WORK INSTRUCTION |
Copy out the listing in full, exactly as written, but not its pictures.

⟨

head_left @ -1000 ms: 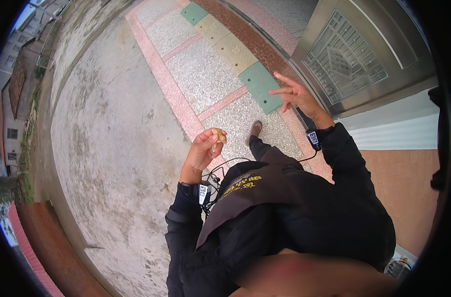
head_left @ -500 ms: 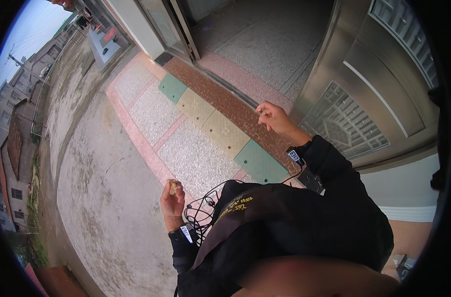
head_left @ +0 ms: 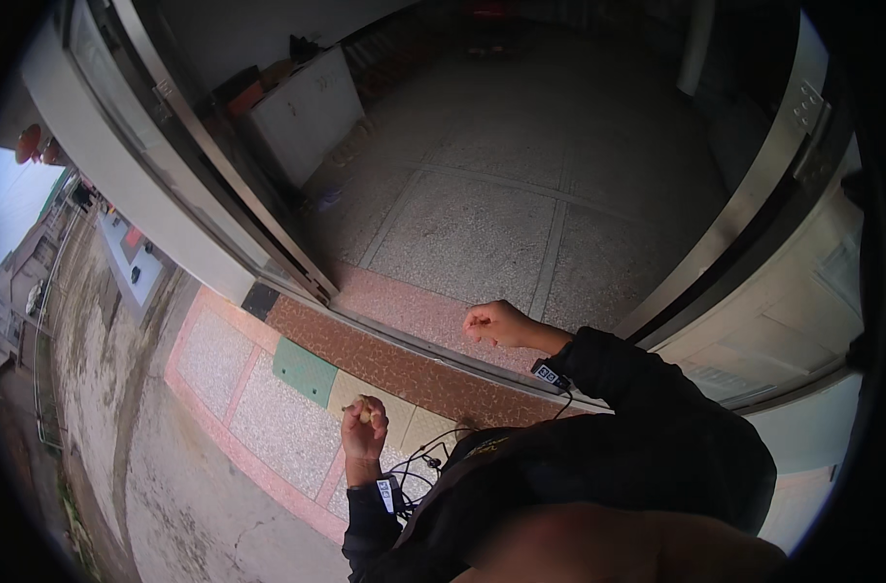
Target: The person peels garlic cloves by hand, discards the skins, then washes the cloves in a bowl of water. Finally, the person chops the garlic on a cutting board using a knife.
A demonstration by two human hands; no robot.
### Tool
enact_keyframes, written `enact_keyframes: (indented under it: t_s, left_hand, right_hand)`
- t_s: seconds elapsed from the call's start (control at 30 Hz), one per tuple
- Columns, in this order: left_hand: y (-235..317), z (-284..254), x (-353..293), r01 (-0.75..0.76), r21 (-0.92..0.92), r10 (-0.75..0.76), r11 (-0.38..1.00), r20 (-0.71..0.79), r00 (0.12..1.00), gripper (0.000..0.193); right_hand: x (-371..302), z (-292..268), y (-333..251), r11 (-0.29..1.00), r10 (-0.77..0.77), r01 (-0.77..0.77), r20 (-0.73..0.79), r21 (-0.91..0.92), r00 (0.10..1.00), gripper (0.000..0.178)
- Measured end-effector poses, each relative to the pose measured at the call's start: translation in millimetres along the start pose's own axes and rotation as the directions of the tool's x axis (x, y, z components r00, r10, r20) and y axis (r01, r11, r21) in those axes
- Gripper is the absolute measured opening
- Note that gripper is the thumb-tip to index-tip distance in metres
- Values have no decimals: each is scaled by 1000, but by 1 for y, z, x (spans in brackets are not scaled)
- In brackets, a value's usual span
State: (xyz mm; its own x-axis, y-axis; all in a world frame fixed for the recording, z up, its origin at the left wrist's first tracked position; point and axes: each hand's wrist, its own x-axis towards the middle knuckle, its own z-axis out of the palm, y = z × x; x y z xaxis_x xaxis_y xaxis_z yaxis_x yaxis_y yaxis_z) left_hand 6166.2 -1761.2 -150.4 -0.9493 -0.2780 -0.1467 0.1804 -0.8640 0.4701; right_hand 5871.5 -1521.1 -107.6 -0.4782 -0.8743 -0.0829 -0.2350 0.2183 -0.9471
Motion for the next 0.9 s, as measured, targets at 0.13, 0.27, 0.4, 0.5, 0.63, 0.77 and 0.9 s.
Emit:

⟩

ANSWER |
head_left @ -1000 ms: 
head_left @ -500 ms: 
head_left @ +0 ms: 
Target: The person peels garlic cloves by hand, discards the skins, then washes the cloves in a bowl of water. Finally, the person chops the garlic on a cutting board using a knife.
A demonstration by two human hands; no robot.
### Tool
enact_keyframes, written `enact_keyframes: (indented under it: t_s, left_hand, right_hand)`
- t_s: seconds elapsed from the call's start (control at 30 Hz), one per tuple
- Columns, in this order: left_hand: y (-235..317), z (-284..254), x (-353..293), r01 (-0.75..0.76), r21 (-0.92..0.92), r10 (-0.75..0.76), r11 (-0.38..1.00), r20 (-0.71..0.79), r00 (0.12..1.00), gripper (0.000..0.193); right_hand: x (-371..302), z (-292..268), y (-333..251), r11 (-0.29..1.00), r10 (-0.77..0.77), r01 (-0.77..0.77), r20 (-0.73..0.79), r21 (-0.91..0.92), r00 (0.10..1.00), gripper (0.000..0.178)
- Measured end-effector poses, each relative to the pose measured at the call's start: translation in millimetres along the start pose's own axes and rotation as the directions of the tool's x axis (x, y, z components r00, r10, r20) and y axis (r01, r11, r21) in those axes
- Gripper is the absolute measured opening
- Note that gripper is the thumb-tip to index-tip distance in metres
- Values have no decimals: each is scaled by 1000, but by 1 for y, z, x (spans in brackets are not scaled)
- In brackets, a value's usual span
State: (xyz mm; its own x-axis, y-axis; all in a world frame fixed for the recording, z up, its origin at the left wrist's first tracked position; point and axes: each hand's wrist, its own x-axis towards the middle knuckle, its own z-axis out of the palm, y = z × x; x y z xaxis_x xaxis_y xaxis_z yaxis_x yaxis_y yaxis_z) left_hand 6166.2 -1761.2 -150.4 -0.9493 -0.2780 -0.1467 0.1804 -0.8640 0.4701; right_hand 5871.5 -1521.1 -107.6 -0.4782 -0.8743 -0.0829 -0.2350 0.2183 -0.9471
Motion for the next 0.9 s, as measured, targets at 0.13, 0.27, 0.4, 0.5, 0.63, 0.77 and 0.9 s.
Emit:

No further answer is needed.